Periodic Reporting for period 4 - MALORCA (Machine Learning of Speech Recognition Models for Controller Assistance)
Berichtszeitraum: 2017-10-01 bis 2018-03-31
• AcListant®: DLR and Saarland University have shown that command recognition rates of 95% are possible, with Assistant Based Speech Recognition (ABSR), which combines an ASR system with a controller assistant system.
• In the follow up project AcListant®-Strips: DLR, DFS and Austro Control validated the AcListant® ABSR system for Dusseldorf approach area. It has been observed that controller’s workload can be significantly reduced by employing ABSR in their work. This has led to conclusions that the arrival throughput could be increased by two landings per hour for this airport
Although ABSR has clearly shown to be advantageous in ATM, its deployment usually requires large amount of manually transcribed data and significant expert effort to adapt the basic ABSR system to target-domain allowing achieving task-sufficient recognition accuracies. MALORCA project proposed to overcome the need for data and significant expert knowledge by employing novel machine learning algorithms on bi-modal data allowing adapting the initial basic ABSR system in a semi-automatic way to target-domain (i.e. Prague and Vienna approach). The algorithms can rely on two independent information sources:
1. acoustic information are combined with
2. scores extracted from radar data.
MALORCA’s objectives are to
• Provide speech recognition tools for different deployment areas
• Improvement of command recognition error rate by machine learning
• Develop a multi-modal, state-of-the-art, automatic learning system
• Bringing together experts from multiple disciplines.

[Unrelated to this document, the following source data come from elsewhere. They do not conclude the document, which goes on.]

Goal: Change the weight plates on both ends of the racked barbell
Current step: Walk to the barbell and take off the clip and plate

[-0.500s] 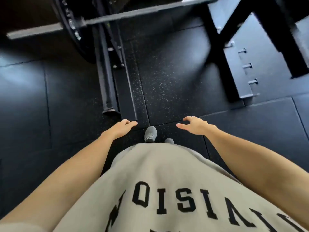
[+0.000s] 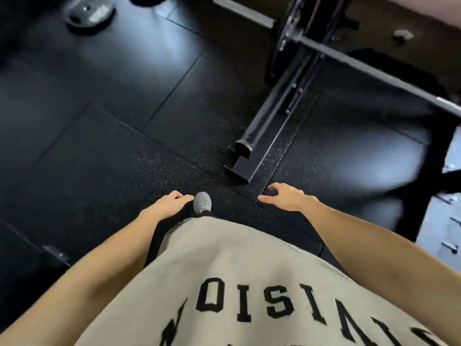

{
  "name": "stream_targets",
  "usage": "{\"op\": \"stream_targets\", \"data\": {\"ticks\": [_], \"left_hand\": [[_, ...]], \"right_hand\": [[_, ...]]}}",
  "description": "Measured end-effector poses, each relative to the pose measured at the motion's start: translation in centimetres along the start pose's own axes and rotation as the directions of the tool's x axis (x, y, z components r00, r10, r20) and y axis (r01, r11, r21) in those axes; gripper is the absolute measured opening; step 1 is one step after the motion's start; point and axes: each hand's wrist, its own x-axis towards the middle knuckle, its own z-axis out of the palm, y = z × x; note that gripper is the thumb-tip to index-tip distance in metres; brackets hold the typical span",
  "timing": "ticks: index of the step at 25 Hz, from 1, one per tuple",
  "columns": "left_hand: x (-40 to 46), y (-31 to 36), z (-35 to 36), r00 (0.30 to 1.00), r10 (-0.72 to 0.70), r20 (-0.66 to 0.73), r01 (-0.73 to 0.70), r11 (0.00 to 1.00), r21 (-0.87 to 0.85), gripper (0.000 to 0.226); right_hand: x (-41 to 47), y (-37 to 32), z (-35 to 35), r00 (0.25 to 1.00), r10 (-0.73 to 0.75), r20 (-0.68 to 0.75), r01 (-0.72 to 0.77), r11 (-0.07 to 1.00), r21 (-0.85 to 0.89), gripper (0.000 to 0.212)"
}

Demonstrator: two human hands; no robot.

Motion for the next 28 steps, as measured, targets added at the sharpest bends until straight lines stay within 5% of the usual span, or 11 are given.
{"op": "stream_targets", "data": {"ticks": [13, 28], "left_hand": [[8.6, -12.7, -23.3, 0.996, -0.075, -0.043, 0.065, 0.979, -0.194, 0.061], [25.8, -3.9, -51.3, 0.997, -0.059, -0.057, 0.042, 0.963, -0.265, 0.059]], "right_hand": [[14.6, -29.1, -3.7, 0.99, -0.138, 0.036, 0.138, 0.99, 0.011, 0.087], [35.6, -50.2, -22.4, 0.983, -0.174, 0.062, 0.177, 0.984, -0.036, 0.102]]}}
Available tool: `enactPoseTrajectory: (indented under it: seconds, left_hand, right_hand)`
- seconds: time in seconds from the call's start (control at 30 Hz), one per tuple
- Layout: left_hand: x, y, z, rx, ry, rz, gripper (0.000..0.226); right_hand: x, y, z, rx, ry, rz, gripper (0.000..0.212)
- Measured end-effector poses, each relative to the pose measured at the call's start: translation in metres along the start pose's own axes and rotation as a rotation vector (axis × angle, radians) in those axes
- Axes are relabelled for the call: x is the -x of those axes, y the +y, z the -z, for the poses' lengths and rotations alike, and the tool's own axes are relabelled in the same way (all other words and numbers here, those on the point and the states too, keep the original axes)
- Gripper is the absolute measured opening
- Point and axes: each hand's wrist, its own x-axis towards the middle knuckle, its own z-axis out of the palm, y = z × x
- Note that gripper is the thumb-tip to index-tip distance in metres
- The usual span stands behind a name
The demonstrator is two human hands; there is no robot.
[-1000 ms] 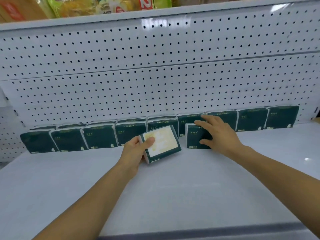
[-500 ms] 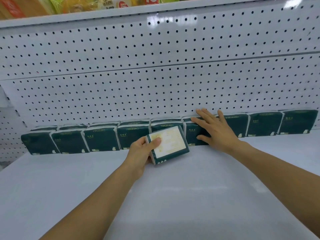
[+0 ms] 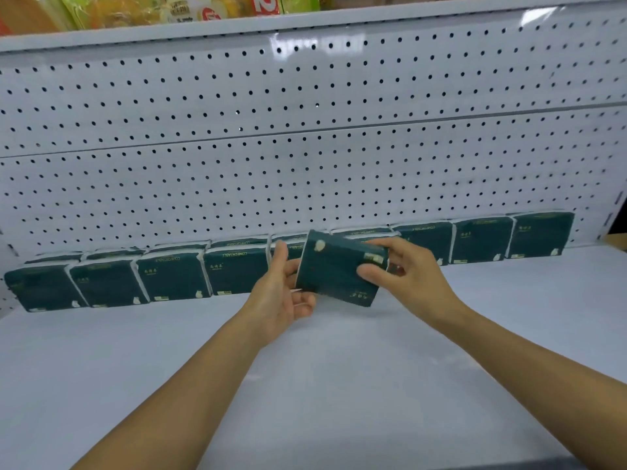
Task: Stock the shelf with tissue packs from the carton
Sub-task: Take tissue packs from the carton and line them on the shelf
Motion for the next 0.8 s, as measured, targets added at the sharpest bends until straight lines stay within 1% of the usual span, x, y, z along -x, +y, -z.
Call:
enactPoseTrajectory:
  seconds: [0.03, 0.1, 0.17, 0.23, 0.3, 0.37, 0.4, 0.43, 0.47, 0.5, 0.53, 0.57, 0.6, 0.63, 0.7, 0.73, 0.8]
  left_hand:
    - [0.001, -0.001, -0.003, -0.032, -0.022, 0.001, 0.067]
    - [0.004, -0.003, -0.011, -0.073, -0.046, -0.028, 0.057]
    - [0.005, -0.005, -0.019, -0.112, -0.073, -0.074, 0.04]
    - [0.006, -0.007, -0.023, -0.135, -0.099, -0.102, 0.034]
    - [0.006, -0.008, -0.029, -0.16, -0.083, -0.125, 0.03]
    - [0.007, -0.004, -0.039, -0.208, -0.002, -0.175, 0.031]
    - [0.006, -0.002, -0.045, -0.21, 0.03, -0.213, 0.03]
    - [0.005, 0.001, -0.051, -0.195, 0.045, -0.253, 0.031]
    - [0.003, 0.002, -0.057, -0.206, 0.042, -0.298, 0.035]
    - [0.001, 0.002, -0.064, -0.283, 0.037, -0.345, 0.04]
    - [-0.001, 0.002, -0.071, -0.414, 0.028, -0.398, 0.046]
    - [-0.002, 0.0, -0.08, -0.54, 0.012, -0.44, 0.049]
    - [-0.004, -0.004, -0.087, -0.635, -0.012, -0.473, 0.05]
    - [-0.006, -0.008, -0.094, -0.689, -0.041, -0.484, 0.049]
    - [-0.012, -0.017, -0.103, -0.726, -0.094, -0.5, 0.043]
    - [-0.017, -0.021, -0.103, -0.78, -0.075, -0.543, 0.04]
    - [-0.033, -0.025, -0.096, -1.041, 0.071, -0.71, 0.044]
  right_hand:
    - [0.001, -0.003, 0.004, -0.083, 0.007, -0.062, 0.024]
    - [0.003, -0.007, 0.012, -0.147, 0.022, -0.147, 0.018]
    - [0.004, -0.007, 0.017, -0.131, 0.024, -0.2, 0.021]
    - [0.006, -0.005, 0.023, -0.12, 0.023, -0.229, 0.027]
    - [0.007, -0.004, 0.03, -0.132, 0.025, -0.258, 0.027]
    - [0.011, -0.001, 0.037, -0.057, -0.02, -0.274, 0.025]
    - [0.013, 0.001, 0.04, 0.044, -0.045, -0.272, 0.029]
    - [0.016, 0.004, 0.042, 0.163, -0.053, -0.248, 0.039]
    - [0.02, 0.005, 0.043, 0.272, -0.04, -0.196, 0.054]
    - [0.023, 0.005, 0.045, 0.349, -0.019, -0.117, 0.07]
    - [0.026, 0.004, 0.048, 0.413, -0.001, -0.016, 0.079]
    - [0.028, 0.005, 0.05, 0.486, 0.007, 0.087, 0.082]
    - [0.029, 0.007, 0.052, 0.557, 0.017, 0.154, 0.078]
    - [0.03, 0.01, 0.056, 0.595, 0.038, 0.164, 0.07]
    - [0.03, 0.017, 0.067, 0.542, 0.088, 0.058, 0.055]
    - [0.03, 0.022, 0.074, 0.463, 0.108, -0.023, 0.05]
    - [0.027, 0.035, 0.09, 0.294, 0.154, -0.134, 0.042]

An initial basic ABSR was set-up for both Prague and also for Vienna (WP3). MALORCA achieved a command recognition rate of approximately 80% (Prague) respectively 60% (Vienna). We added then 25% of the untranscribed data to improve the models through machine learning framework. The system performance has significantly increased. We have then plugged in another set of untranscribed data (to reach 50%, 75% and 100% of the total set) in order to emulate the learning effect on monthly basis. Command recognition rates have eventually increased to 92% (Prague) respectively 83% (Vienna).
The performance of the trained ABSR system was evaluated on proof-of-concept trials by nine controllers in Vienna and Prague in end of January 2018 (WP5). These trials overstep the initial objective and allow the end-users, the controllers, to put their hands on the live-mode platform with basic HMI. The performed work does not cover only the objectives of MALORCA projects to develop a basic adaptable ABSR system and to improve it by unsupervised learning, but it goes beyond and provides the clear heritage of MALORCA project to SESAR2020 project PJ.16-04. Received feedback of end-users together with an Operational Concept Document and System Requirement Specification from WP1 clearly specifies controllers’ preferences in the domain of speech recognition.

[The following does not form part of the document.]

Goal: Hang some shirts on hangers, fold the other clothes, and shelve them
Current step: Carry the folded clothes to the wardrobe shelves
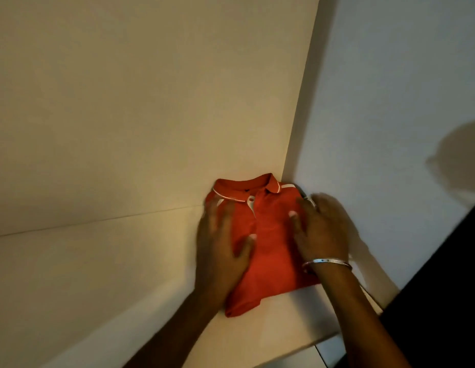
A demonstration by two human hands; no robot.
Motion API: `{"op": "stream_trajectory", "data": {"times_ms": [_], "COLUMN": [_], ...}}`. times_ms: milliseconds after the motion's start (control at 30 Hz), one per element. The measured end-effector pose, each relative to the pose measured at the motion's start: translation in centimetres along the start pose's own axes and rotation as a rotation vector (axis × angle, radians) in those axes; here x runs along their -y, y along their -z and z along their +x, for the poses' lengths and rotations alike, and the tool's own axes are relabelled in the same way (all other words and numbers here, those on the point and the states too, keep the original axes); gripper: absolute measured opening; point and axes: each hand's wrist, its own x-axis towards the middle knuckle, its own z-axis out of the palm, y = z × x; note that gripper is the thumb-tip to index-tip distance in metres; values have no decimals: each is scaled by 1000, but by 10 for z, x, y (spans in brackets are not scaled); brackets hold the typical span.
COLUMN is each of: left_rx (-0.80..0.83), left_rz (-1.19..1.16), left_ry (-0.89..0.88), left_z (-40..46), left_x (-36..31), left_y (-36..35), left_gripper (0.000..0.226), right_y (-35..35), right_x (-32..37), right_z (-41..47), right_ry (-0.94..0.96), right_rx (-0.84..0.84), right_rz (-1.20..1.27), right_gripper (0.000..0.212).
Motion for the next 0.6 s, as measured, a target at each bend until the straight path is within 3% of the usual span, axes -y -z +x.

Several new challenges were tackled in MALORCA
- 8 kHz sampling rate, instead 16 kHz
- very noisy speech environment (i.e. low speech to noise ratio)
- high deviations of ATC controllers from standard phraseology
- relatively small amount of in-domain data available (i.e. recordings from controller pilot communication). Currently 45 hours of speech recordings are available. For comparison, Google’s speech recognizer is based on 300,000 hours of speech samples.
- dealing with some data elements which do deviate from the expectations the grant/proposal was based on
- experts from ATM industry and research as well as from ATM and Speech Recognition come together speaking different domain languages.
More information: http://www.malorca-project.de(öffnet in neuem Fenster) and http://www.aclistant.de(öffnet in neuem Fenster)
MALORCA developed a very novel approach, which was not applied before in Automatic Speech Recognition domain (WP4) since MALORCA’s learning algorithms can rely on two independent information sources: (1) acoustic scores, which are then combined with (2) scores extracted from the situational context, provided by radar data available for each automatically transcribed utterance
MALORCA proved for Prague and Vienna approach area that unsupervised learning is able to notably improve command recognition rate and that automatic learning from radar data and voice recordings can reduce costs of data, speeds up development and reduce manual adaptation effort.